Report every line in the listing below where the string "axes" shows up.
Segment Open
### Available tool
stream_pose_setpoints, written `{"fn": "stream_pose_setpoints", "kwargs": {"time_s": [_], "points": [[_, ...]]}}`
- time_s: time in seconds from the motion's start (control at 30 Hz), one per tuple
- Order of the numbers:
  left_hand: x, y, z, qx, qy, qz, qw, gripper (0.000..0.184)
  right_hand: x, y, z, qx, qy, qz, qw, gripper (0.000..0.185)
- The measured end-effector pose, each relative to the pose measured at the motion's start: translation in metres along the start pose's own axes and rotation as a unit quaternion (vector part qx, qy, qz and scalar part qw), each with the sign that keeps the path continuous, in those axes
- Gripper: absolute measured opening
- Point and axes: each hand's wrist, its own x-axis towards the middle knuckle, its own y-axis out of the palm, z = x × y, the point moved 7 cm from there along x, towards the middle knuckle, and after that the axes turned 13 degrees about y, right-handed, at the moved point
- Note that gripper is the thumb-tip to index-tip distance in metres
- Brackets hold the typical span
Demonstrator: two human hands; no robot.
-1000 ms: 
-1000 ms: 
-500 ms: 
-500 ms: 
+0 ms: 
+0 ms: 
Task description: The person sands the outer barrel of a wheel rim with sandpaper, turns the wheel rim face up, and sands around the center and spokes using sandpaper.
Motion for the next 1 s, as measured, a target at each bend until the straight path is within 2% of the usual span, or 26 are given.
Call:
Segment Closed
Exercise solution —
- The measured end-effector pose, each relative to the pose measured at the motion's start: translation in metres along the start pose's own axes and rotation as a unit quaternion (vector part qx, qy, qz and scalar part qw), each with the sign that keeps the path continuous, in those axes
- Point and axes: each hand's wrist, its own x-axis towards the middle knuckle, its own y-axis out of the palm, z = x × y, the point moved 7 cm from there along x, towards the middle knuckle, and after that the axes turned 13 degrees about y, right-handed, at the moved point

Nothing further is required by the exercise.